At the bottom of page 351 of Everywhere Differentiable, Nowhere Monotone Functions, Katznelson and Stromberg give the following theorem:

Let $A$ and $B$ be disjoint countable subsets of $\mathbb{R}$. Then there exists an everywhere differentiable function $F: \mathbb{R} \to \mathbb{R}$ satisfying

  • $F'(a) = 1$ for all $a \in A$,
  • $F'(b) < 1$ for all $b \in B$,
  • $0 < F'(x) \leq 1$ for all $x \in \mathbb{R}$.

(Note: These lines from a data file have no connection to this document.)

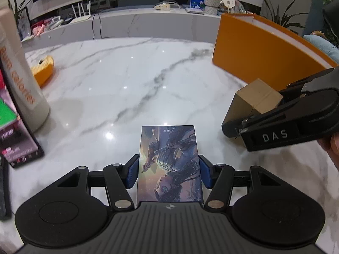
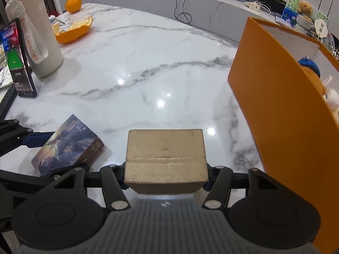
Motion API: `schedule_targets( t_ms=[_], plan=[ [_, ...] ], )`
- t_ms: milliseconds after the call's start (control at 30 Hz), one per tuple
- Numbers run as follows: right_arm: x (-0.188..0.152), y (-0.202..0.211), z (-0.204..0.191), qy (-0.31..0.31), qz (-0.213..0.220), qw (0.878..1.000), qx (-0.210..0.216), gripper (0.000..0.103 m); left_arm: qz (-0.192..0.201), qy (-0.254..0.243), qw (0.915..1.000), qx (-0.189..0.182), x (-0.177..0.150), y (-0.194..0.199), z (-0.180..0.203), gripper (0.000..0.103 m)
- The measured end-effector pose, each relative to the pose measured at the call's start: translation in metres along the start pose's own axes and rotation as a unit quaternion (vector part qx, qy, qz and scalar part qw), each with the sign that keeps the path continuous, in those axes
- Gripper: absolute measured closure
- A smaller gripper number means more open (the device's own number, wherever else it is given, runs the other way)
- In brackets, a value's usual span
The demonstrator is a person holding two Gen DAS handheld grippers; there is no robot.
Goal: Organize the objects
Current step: 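Lift and carry the book and cube with both grippers over the orange box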
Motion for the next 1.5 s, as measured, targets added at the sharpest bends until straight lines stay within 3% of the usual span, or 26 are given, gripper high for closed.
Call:
schedule_targets(
  t_ms=[567,1000,1200,1500],
  plan=[
    [0.033,0.059,0.036,-0.018,0.088,0.995,-0.030,0.042,0.053,-0.053,0.9972,-0.004,0.075,0.018,0.032,0.037],
    [0.043,0.129,0.115,-0.101,0.168,0.978,-0.071,0.042,0.112,-0.113,0.9863,-0.043,0.143,0.026,0.109,0.037],
    [0.032,0.149,0.154,-0.141,0.182,0.969,-0.092,0.042,0.127,-0.138,0.9804,-0.061,0.156,0.021,0.144,0.037],
    [0.012,0.156,0.196,-0.174,0.170,0.963,-0.117,0.042,0.110,-0.155,0.9780,-0.087,0.161,-0.001,0.188,0.037]
  ],
)
Point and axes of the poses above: each gripper's, at about its wrist camera, not at the fingertips, and y roughly against the way its jaws point, z to its right, x to its top, the point moved 4 cm from there along -y, roughly the way its jaws point, and after that the axes turned 2 degrees about y, right-handed, at the moved point
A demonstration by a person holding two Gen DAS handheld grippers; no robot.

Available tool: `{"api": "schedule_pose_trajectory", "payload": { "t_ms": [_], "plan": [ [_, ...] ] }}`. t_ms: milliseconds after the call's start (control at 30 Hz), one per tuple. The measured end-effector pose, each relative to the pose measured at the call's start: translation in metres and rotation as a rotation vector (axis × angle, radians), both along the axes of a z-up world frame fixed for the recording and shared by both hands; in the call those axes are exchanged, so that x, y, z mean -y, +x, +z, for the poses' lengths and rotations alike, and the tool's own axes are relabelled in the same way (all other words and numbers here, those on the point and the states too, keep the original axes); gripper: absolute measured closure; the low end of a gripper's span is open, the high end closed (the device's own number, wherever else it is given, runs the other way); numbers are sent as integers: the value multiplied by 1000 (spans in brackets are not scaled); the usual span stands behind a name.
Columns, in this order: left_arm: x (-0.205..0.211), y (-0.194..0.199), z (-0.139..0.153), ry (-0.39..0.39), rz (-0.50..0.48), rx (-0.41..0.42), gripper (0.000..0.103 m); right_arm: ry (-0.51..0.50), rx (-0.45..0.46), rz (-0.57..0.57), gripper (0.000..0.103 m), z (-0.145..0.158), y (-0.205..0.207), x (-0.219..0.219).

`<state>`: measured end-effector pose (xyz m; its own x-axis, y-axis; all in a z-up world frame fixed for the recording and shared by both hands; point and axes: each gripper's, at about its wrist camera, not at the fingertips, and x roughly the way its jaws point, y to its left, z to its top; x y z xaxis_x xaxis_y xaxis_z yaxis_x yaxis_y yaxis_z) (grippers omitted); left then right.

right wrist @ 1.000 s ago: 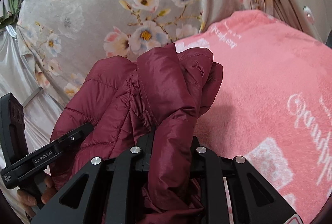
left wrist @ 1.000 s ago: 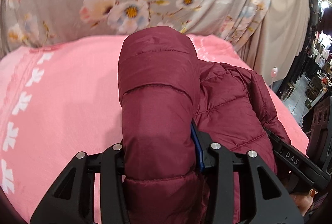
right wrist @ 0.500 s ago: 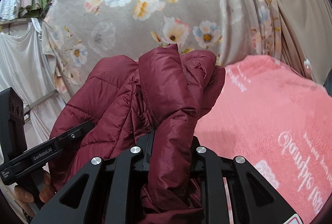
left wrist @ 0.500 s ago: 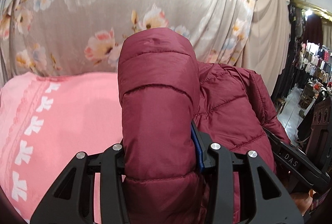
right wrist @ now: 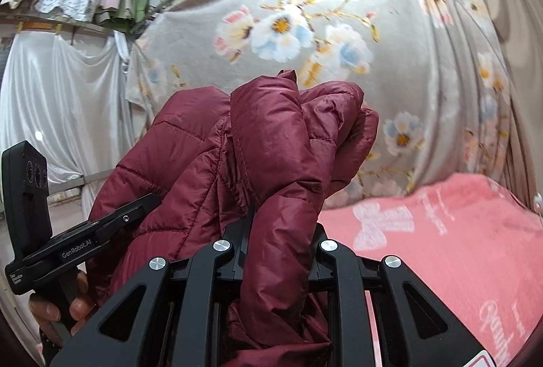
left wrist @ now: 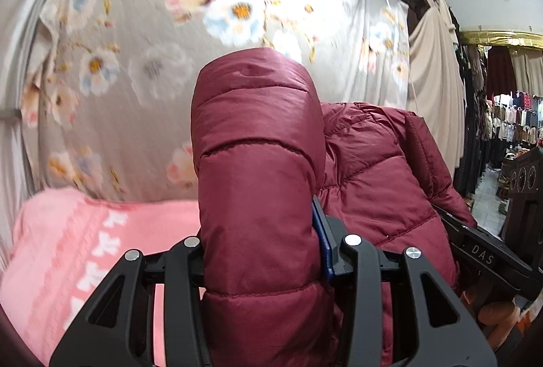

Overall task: Fold large clothes
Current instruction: 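Lift the jacket bundle with both tools and hold it up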

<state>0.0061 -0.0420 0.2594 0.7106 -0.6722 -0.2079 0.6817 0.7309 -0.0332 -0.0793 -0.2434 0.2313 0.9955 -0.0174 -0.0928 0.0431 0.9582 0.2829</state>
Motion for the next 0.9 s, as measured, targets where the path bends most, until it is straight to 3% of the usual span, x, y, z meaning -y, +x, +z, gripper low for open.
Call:
{"api": "schedule_pose_trajectory", "payload": {
  "t_ms": [167,433,633,900],
  "plan": [
    [-27,16,19,-16,50,100,63,-52,59,54,84,23,30,-26],
    [-62,56,27,-59,101,172,61,-105,107,123,84,41,83,-57],
    [-75,110,14,-97,105,100,58,-112,54,146,84,26,138,-67],
    [-60,187,-39,-19,131,-17,58,-41,-73,158,84,-32,217,-56]
  ]
}}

Choosing $A = \mathbb{Q}$ and an arbitrary (nonempty*) countable set $B \subset \mathbb{R} \setminus \mathbb{Q}$, we get an everywhere differentiable function $F$ with $F'(q) = 1$ when $q \in \mathbb{Q}$. So if we define $f: \mathbb{R} \to \mathbb{R}$ by $f(x) = F(x) - x$, this then is the desired function satisfying $f'(q) = F'(q) - 1 = 1 - 1 = 0$ for $q \in \mathbb{Q}$, and $f$ is not constant (or else its derivative would be zero everywhere by the mean value theorem).

*(in case you take "countable" to mean either "countably infinite" or "finite")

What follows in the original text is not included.